I was wondering if there was an elementary proof, so not using the exponential function, that $2^x$ is derivable. I define the function $f(x) = 2^x$ by $f(a/b) = \sqrt[b]{2^a}$ for a and b integers, and I extend this function by continuity for the rest of the reals. Because we have $\lim_{h\to 0} \frac{2^{x+h} - 2^{x}}{h} = 2^{x} * \lim_{h\to 0} \frac{2^{h} - 1}{h}$, I just need to show that this last limit exists, but I couldn’t do it.

This question is interesting to me, because it could be an elementary way to prove that there is a unique real positive number e, such that $(e^x)’ = e^x$. We see easily that $2^x$ is continuous and strictly increasing, therefore we can define $\log_2(x)$ for $x > 1$. We define $a = \lim_{h\to 0} \frac{2^{h} - 1}{h}$, and we have for all real number $r > 1$, $(r^x)’ = (2^{\log_2(r)*x})’ = \log_2(r)*a*r^x$. If we pose $e = 2^{1/a}$, we have $(e^x)’ = e^x$.

Edit : my bad, I found quite the same question here : Show $\lim\limits_{h\to 0} \frac{(a^h-1)}{h}$ exists without l'Hôpital or even referencing $e$ or natural log, and there’s a pretty neat answer by zhw.

Answer 1

There is a proof based entirely on the methods of differential calculus; see this

Differentiability of Exponential Functions
by Philip M. Anselone and John W. Lee

In that paper you will find the following.

Theorem 1. Let $f (x) = a^x$ with any $a > 1$. Then f is differentiable at $ x = 0$ and $f'(0) > 0$.

Theorem 2. Let $f (x) = a^x$ with any $a > 1$. Then f is differentiable for all $ x$ and $f'(x) = f'(0)a^x$.
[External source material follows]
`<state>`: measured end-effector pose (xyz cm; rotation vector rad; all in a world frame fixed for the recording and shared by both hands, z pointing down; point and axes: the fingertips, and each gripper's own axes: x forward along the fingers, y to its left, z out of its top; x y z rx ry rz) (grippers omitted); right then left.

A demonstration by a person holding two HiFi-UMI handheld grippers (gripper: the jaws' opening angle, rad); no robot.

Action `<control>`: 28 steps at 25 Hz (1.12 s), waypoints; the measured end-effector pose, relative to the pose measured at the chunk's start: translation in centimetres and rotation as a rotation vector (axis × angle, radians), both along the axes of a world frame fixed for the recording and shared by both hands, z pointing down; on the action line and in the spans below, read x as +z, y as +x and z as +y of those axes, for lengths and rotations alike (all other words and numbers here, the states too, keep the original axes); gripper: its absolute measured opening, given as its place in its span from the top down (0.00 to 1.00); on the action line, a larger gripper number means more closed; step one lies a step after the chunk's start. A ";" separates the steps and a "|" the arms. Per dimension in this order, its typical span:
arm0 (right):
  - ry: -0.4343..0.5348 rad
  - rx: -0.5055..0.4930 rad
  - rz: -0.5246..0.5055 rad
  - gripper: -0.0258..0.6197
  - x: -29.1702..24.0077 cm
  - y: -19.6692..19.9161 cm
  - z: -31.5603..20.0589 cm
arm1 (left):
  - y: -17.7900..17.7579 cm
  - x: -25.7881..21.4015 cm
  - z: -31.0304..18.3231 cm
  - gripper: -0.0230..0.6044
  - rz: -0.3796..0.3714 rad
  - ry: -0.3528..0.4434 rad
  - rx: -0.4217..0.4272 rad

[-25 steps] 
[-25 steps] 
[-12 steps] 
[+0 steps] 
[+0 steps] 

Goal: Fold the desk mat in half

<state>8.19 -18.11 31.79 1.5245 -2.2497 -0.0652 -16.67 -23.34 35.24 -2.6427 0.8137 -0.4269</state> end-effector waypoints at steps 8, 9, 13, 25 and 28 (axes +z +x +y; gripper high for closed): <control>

The authors continue, justifying the claim that there is one and only one $e > 0$ satisfying

$\tag 1 \frac{d}{dx} e^x = e^x$

They then introduce the natural log function.

Answer 2

In my lecture i give the following proof: Substituting $$t=2^h-1$$ then $$h=\frac{\ln(t+1)}{\ln(2)}$$ and we have $$\frac{t}{\frac{\ln(t+1)}{\ln(2)}}$$ And for $h$ tends to $o$ $t$ tends to zero and we get $$\lim_{t\to 0}\frac{\ln(2)}{\ln(t+1)^{1/t}}=\ln(2)$$ since in the denominator we get $$\lim_{t \to 0}(1+t)^{1/t}=e$$

Answer 3

If I am right, you can extend the rational powers to reals using a Dedekind cut, setting $S=2^R$ (where $R$ is built on rationals) iff the elements of the cut $S$ are the powers of the respective elements of $R$. Continuity over the rationals will follow.

Then

$$(2^x)'=\lim_{h\to 0}\frac{2^{x+h}-2^x}h=2^x\lim_{h\to 0}\frac{2^h-1}h=l_22^x$$

holds if we can show that the limit exists.

Now consider the function $f(n):=n(2^{1/n}-1)$, such that

$$\frac12<f(n)=n\frac{2-1}{2^{(n-1)/n}+2^{(n-2)/n}+\cdots 2^0}<1,$$ and strictly decreasing. Hence the limit exists and is finite.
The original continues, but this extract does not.